- [What is needed] Beginning at the line that contains "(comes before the", reproduce the entries below exactly, ending with the line that contains "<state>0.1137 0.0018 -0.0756". Omit each picture.

- [Supplied records]
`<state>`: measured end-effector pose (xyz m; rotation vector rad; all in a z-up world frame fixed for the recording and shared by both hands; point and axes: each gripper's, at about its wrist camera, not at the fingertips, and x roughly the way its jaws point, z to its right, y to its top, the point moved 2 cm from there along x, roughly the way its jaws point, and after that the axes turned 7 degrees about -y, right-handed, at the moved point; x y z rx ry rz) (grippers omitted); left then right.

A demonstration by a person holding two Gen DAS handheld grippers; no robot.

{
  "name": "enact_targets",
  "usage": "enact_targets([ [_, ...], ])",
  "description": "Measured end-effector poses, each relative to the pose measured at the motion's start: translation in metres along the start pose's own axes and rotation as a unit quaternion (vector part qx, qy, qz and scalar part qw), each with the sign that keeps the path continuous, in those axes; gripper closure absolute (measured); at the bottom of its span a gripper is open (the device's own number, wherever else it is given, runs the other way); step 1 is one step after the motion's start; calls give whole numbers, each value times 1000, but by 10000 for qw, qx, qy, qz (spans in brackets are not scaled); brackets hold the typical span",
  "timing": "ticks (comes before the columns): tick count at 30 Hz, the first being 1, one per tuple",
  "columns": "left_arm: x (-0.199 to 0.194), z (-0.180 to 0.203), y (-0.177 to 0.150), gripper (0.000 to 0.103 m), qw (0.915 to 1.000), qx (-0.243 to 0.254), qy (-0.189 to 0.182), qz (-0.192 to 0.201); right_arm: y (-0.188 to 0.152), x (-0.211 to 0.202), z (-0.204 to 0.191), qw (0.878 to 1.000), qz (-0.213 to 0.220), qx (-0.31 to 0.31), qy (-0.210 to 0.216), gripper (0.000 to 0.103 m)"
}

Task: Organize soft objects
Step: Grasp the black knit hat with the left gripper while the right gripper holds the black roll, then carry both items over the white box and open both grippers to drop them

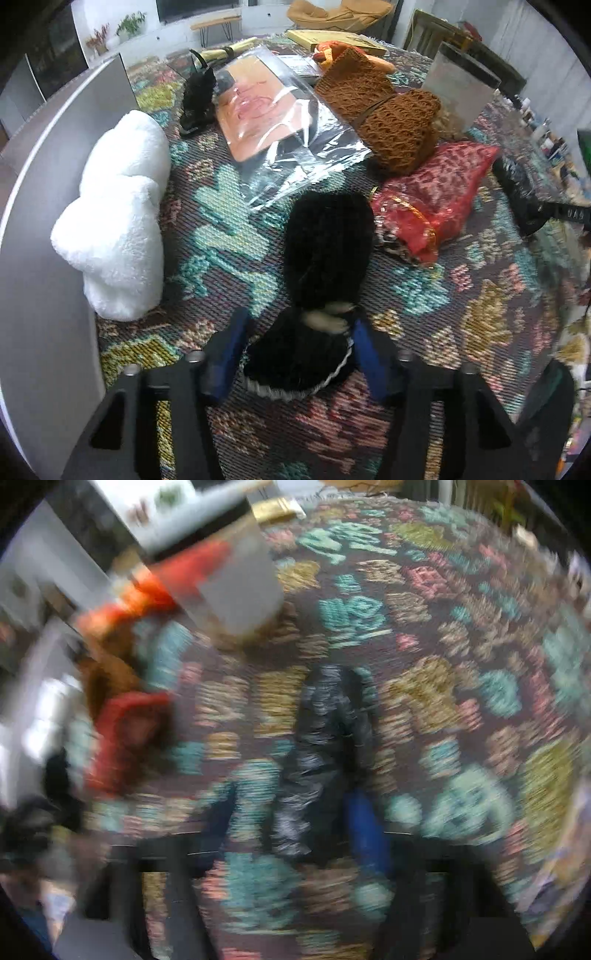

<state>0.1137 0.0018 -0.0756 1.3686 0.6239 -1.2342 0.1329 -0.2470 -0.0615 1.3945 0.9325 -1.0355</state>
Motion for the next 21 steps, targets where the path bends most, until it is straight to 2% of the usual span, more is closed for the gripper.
enact_targets([
  [2, -1, 4, -4, 28, 9999, 89, 15, 81, 11, -2, 8, 9998, 126, 55, -171, 65],
  [7, 9, 16, -5, 28, 9994, 320, 69, 111, 58, -15, 27, 9933, 1011, 344, -431, 65],
  [9, 15, 19, -4, 28, 9993, 323, 136, 92, 74, -5, 22, 9928, 1094, 294, -379, 65],
  [14, 23, 23, -5, 29, 9990, 336, 290, 104, 90, 23, 19, 9939, 983, 180, -469, 65],
  [15, 23, 24, -7, 31, 9988, 359, 301, 116, 91, 31, 22, 9950, 876, 222, -420, 64],
  [16, 23, 26, -9, 44, 9987, 386, 307, 156, 89, 36, 27, 9956, 811, 300, -361, 64],
  [17, 22, 29, -8, 64, 9984, 407, 333, 210, 90, 37, 30, 9956, 797, 398, -284, 65],
  [19, 19, 27, -3, 72, 9989, 330, 224, 244, 94, 34, 34, 9954, 773, 483, -286, 65],
  [21, 12, 24, 0, 74, 9994, 115, -46, 332, 98, 14, 39, 9915, 1092, 569, -418, 66],
])
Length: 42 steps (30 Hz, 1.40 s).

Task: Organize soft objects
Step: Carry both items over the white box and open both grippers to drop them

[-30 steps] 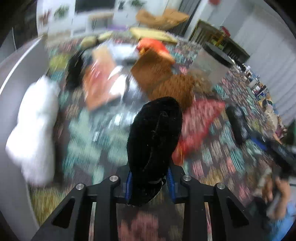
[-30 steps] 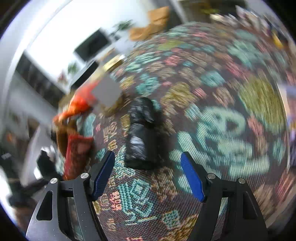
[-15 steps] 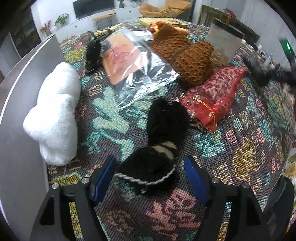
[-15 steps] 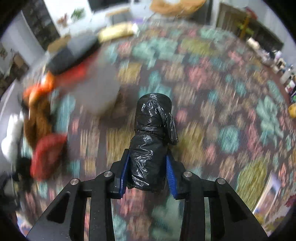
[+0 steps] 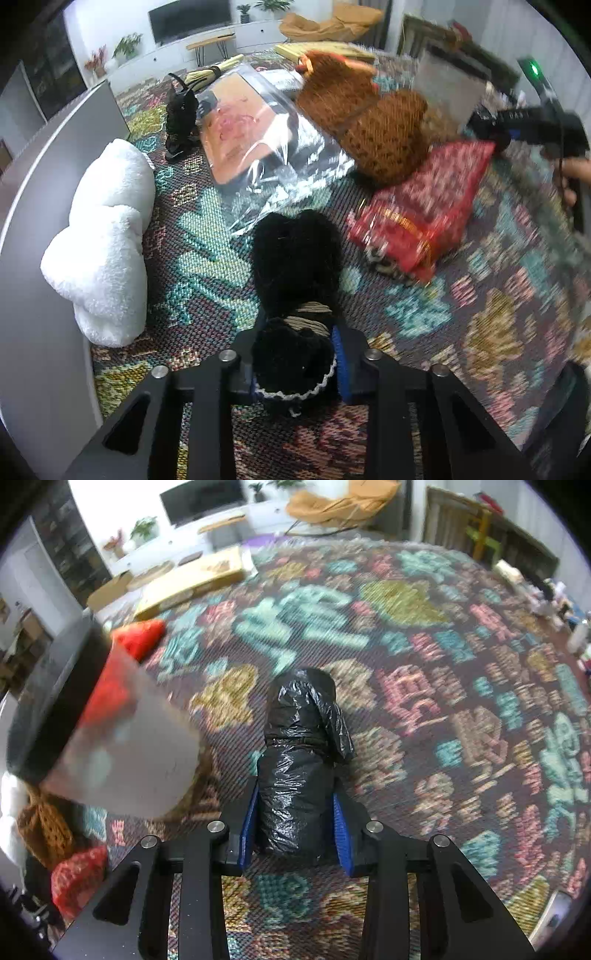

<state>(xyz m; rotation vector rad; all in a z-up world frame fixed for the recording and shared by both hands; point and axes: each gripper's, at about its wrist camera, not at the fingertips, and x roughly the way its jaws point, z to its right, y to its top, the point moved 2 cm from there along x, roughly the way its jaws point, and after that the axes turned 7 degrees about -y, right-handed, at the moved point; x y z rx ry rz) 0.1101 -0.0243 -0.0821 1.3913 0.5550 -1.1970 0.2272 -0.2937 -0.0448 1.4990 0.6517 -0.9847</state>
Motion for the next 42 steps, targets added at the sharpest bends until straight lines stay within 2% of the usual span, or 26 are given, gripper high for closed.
enact_targets([
  [3, -25, -7, 5, 75, 9978, -407, -431, 305, 15, -38, 5, 9987, 484, 130, 95, 66],
  [5, -48, -12, 8, 75, 9944, -593, -687, 541, 26, -67, -3, 9970, 766, -11, 97, 65],
  [7, -79, -21, 9, 74, 9904, -738, -858, 795, 35, -95, -25, 9949, 924, -345, 194, 65],
  [9, -106, -30, 5, 74, 9880, -850, -848, 976, 30, -126, -59, 9914, 997, -718, 445, 65],
  [11, -132, -56, 0, 74, 9863, -1005, -683, 1112, 19, -150, -94, 9866, 1020, -989, 798, 65],
  [14, -170, -111, -25, 74, 9838, -1269, -122, 1262, -7, -184, -164, 9731, 957, -1323, 1623, 65],
  [17, -192, -155, -49, 74, 9783, -1602, 314, 1278, -41, -211, -246, 9501, 745, -1668, 2528, 65],
  [21, -217, -201, -85, 71, 9685, -1850, 1069, 1277, -84, -230, -337, 9166, 321, -1982, 3456, 65],
  [22, -222, -211, -94, 65, 9648, -1953, 1224, 1267, -92, -230, -354, 9098, 210, -2028, 3615, 65],
  [24, -226, -229, -106, 40, 9564, -2174, 1520, 1220, -113, -224, -394, 8936, -286, -2054, 3981, 58],
  [25, -225, -236, -110, 16, 9519, -2262, 1631, 1274, -119, -217, -407, 8845, -606, -1976, 4183, 34],
  [26, -225, -238, -112, 9, 9474, -2331, 1748, 1327, -122, -212, -412, 8804, -765, -1878, 4288, 23],
  [27, -225, -240, -115, 9, 9427, -2386, 1861, 1406, -124, -206, -412, 8836, -805, -1767, 4261, 24],
  [29, -224, -236, -115, 9, 9412, -2409, 1864, 1458, -123, -200, -396, 8986, -567, -1751, 3983, 24],
  [31, -226, -220, -112, 9, 9438, -2313, 1692, 1646, -124, -193, -361, 9316, -16, -1729, 3196, 24],
  [32, -224, -206, -108, 9, 9477, -2187, 1540, 1743, -124, -187, -336, 9485, 264, -1650, 2692, 24],
  [34, -216, -173, -99, 9, 9574, -1893, 1166, 1842, -132, -169, -270, 9807, 774, -1192, 1342, 24],
  [35, -208, -152, -93, 9, 9637, -1692, 916, 1852, -136, -158, -242, 9883, 906, -926, 800, 24],
  [36, -196, -131, -87, 9, 9699, -1473, 655, 1826, -142, -144, -206, 9930, 1010, -573, 205, 24],
  [38, -169, -91, -78, 8, 9794, -1088, 270, 1682, -150, -118, -152, 9941, 936, 3, -553, 24],
  [40, -133, -55, -67, 8, 9877, -702, -3, 1399, -154, -80, -99, 9924, 552, 600, -922, 24],
  [42, -89, -27, -58, 8, 9920, -375, -57, 1204, -153, -53, -63, 9871, 320, 979, -1229, 24],
])
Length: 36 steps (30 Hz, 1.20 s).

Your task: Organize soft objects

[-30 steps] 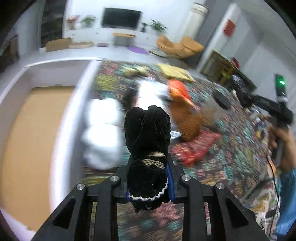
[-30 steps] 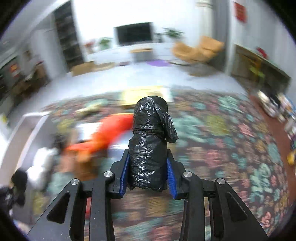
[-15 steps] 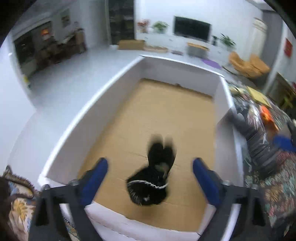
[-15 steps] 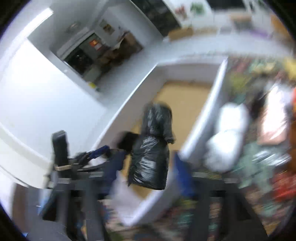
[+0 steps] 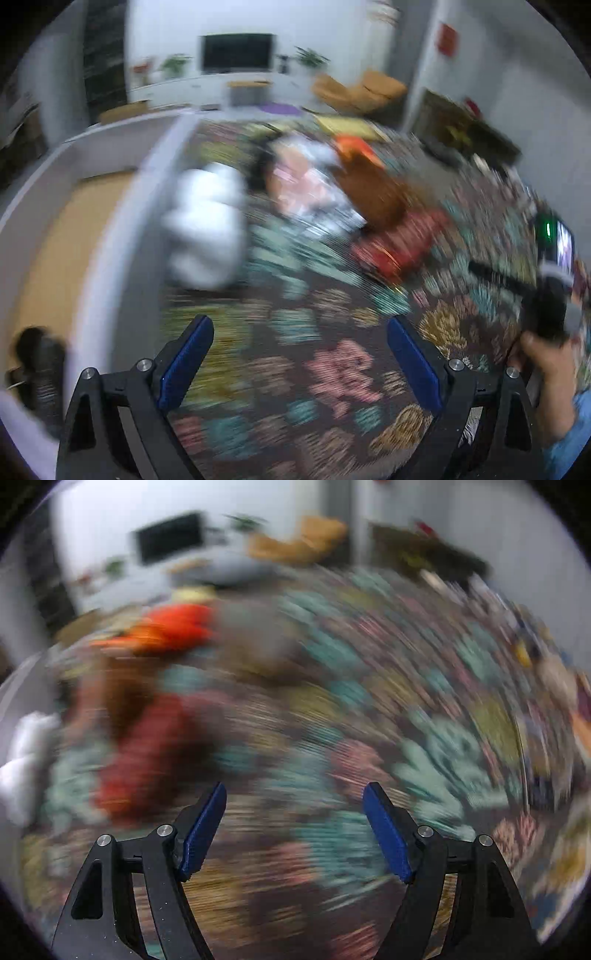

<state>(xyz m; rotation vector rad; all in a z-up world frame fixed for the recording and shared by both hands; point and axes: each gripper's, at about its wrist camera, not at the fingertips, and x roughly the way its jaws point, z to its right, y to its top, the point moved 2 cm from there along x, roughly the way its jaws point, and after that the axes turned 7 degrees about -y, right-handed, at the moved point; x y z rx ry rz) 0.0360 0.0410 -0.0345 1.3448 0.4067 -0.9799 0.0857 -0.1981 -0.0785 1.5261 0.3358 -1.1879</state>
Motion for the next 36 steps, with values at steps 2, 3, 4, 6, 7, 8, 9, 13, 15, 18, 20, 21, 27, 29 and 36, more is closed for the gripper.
enact_targets([
  [2, 31, 10, 0, 9, 9998, 176, 81, -88, 10, 18, 13, 9996, -3, 124, -253, 24],
  [3, 53, 15, 3, 9, 9993, 301, 164, -129, 17, 24, 19, 9992, 66, 169, -358, 24],
  [4, 64, 17, 5, 9, 9989, 380, 226, -151, 25, 30, 24, 9987, 90, 189, -466, 24],
  [6, 86, 19, 9, 9, 9981, 480, 346, -189, 37, 49, 29, 9979, 18, 195, -617, 24],
  [7, 92, 22, 8, 8, 9980, 491, 353, -200, 42, 56, 29, 9981, 46, 213, -585, 20],
  [8, 101, 21, 8, 8, 9979, 471, 353, -252, 42, 54, 34, 9979, 155, 277, -559, 18],
  [9, 104, 21, 6, 5, 9976, 494, 404, -256, 44, 60, 36, 9983, 149, 320, -468, 17],
  [13, 109, 15, 12, 0, 9979, 418, 398, -287, 38, 51, 47, 9985, 151, 479, -222, 14],
  [15, 110, 15, 11, 0, 9977, 441, 428, -292, 38, 50, 44, 9986, 146, 405, -304, 14],
  [18, 109, 15, 11, 0, 9977, 443, 426, -287, 35, 49, 44, 9986, 142, 439, -257, 13],
  [20, 109, 15, 11, 0, 9977, 440, 423, -287, 34, 48, 44, 9986, 145, 436, -261, 13],
  [21, 109, 14, 11, 0, 9977, 440, 426, -286, 34, 48, 44, 9986, 143, 436, -262, 13],
  [27, 109, 15, 11, 0, 9977, 443, 424, -288, 34, 48, 44, 9986, 143, 433, -264, 13],
  [29, 109, 14, 11, 0, 9977, 442, 423, -288, 34, 48, 44, 9986, 143, 433, -264, 13],
  [36, 109, 14, 11, 0, 9977, 441, 422, -288, 34, 48, 44, 9986, 143, 433, -262, 13],
])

- [Answer space]
  "timing": "ticks (comes before the columns): tick count at 30 Hz, the first being 1, one per tuple",
  "columns": "left_arm: x (-0.199 to 0.194), z (-0.180 to 0.203), y (-0.177 to 0.150), gripper (0.000 to 0.103 m), qw (0.915 to 1.000), qx (-0.243 to 0.254), qy (-0.189 to 0.182), qz (-0.192 to 0.201); right_arm: y (-0.188 to 0.152), x (-0.211 to 0.202), z (-0.204 to 0.191), qw (0.878 to 1.000), qz (-0.213 to 0.220), qx (-0.31 to 0.31), qy (-0.210 to 0.216), gripper (0.000 to 0.103 m)"
}

Task: Organize soft objects
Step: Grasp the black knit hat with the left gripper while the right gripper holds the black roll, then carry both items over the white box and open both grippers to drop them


<state>0.1137 0.0018 -0.0756 1.3686 0.6239 -1.2342 0.1329 -0.2470 -0.0615 1.3945 0.9325 -1.0355</state>

There's nothing more to this exercise.